Gea meletakkan mangkuk yang telah kosong itu dengan kasar. "Tadinya aku mau membangunkan kamu, tapi tidak jadi. Kupikir kalau kamu merasa pengar, nanti juga bangun sendiri. Ternyata bukan rasa pengar yang membangunkan mu, tapi keributan yang dibuat oleh kami. Aku minta maaf telah mengganggu tidurmu, Ale."

"Tidak masalah. Memang sudah waktunya aku bangun," sahut Aletta mengambil mangkuk milik Gea, lalu turun dari kursi tinggi menuju wastafel untuk mencuci mangkuk-mangkuk itu. "Aku akan mengantarmu ke kampus kalau kamu tidak keberatan," ujar Aletta lagi pada Gea yang tengah menumpu wajahnya pada meja.

"Serius? Kamu bisa mengemudikannya dengan baik, kan?" tanya Gea yang teringat pada mobil mewahnya.

Aletta mengangguk singkat. Tidak butuh waktu lama baginya untuk mencuci dua buah mangkuk. Setelahnya, dia membuka lemari pendingin dan mengambil beberapa bahan dari sana.

"Kamu mau apa?" tanya Gea ikut turun dari kursi dan menghampirinya.

"Membuat sarapan untuk kita," jawabnya sembari membuka plastik yang membungkus selada. "Yang tadi itu bukan sarapan, tapi obat pengar. Jadi, kamu bersiap-siap saja dan aku akan membawakan sarapan ke kamar. Ini pelayanan VIP untuk menghibur sahabatku, oke?"

"Aaa, Alee...!" Gea menggelayut manja pada Aletta sambil tersenyum lebar. "Aku akan bersiap-siap! Terima kasih, Ale!" serunya yang setelah itu berlari kecil menuju kamar untuk bersiap-siap pergi ke kampus. Sementara Aletta mengamati kepergiannya sambil terkekeh kecil, sebelum akhirnya sibuk di dapur tanpa seorang pun yang membantu.

***

Aletta menaikkan kacamata hitam, lalu menoleh pada Gea yang sedang membuka seatbelt.

"Tidak lama, kan?"

"Tidak." Gea menunjukkan map plastik berwarna biru yang berisi tugas kelompoknya. "Aku hanya menyerahkan ini kepada dosen. Tapi, untuk jaga-jaga, kamu parkir saja. Takutnya ada beberapa revisi yang diperlukan."

"Kalau begitu, lebih baik aku parkir saja." Aletta melihat sekelilingnya. "Tempat parkir masih jauh dari sini?"

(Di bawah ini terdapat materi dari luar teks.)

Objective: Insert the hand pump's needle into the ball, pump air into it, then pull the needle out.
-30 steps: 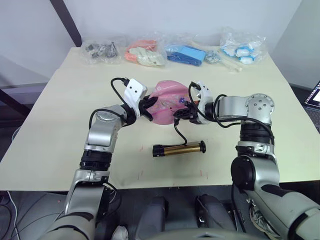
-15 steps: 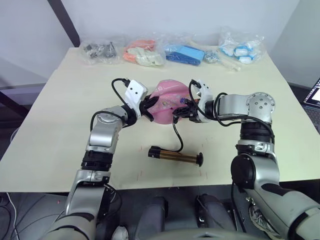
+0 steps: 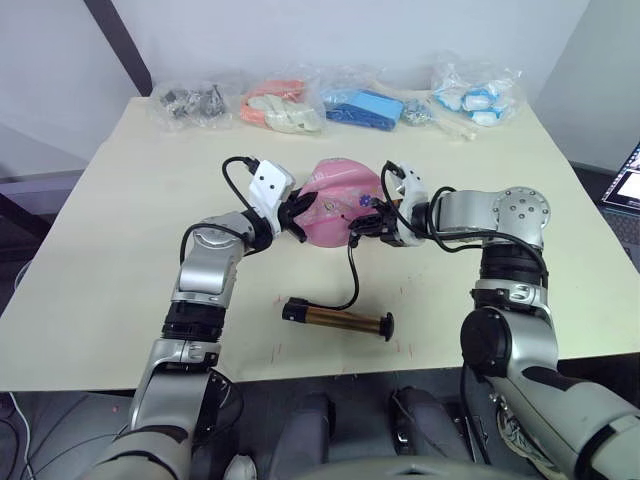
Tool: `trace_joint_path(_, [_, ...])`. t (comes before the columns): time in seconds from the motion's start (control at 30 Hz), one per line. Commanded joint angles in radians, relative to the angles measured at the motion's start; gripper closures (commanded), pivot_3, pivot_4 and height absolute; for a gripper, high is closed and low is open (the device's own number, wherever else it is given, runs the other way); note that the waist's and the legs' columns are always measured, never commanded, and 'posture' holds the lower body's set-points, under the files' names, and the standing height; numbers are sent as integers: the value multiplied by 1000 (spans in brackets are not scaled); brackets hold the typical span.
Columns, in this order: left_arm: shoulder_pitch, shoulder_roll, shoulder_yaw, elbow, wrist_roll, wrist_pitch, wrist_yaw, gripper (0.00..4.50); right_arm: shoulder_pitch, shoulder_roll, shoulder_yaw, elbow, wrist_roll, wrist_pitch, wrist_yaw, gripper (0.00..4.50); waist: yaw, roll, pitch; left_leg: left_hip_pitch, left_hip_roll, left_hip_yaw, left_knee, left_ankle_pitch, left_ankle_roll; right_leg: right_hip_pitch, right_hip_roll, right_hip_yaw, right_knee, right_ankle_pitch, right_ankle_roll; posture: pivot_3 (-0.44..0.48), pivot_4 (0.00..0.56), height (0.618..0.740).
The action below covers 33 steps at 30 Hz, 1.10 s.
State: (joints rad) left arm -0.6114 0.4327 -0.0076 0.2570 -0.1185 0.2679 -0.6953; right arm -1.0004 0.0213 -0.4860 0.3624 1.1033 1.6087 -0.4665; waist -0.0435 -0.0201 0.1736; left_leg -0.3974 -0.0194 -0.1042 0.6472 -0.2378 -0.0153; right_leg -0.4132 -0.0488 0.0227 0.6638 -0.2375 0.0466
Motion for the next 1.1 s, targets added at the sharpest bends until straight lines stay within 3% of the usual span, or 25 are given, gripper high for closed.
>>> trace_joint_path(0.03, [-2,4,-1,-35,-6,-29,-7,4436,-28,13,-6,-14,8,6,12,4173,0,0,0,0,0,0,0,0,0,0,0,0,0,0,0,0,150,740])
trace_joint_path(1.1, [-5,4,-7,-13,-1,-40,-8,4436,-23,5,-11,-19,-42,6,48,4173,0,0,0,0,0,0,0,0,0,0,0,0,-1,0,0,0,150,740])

"Tidak, kamu tinggal belok kiri saja. Kalau bosan, pergilah ke kafe yang tak jauh dari tempat parkir." Gea membuka pintu mobil, lalu melongok lagi pada Aletta. "Oh, kartu debitku ada di dashboard. Gunakan saja kalau kamu ke kafe. Aku pergi dulu, Ale!" serunya yang langsung menutup pintu dan berjalan cepat masuk ke Fakultas Ekonomi dan Bisnis di salah satu universitas terkenal.

"Ya, ya." Aletta mengangguk-angguk. Tangannya memegang kemudi mobil sambil mencari tempat yang Gea sebutkan tadi. "Dia bahkan tidak memberi kesempatan bicara padaku," sambungnya sambil tersenyum kecil.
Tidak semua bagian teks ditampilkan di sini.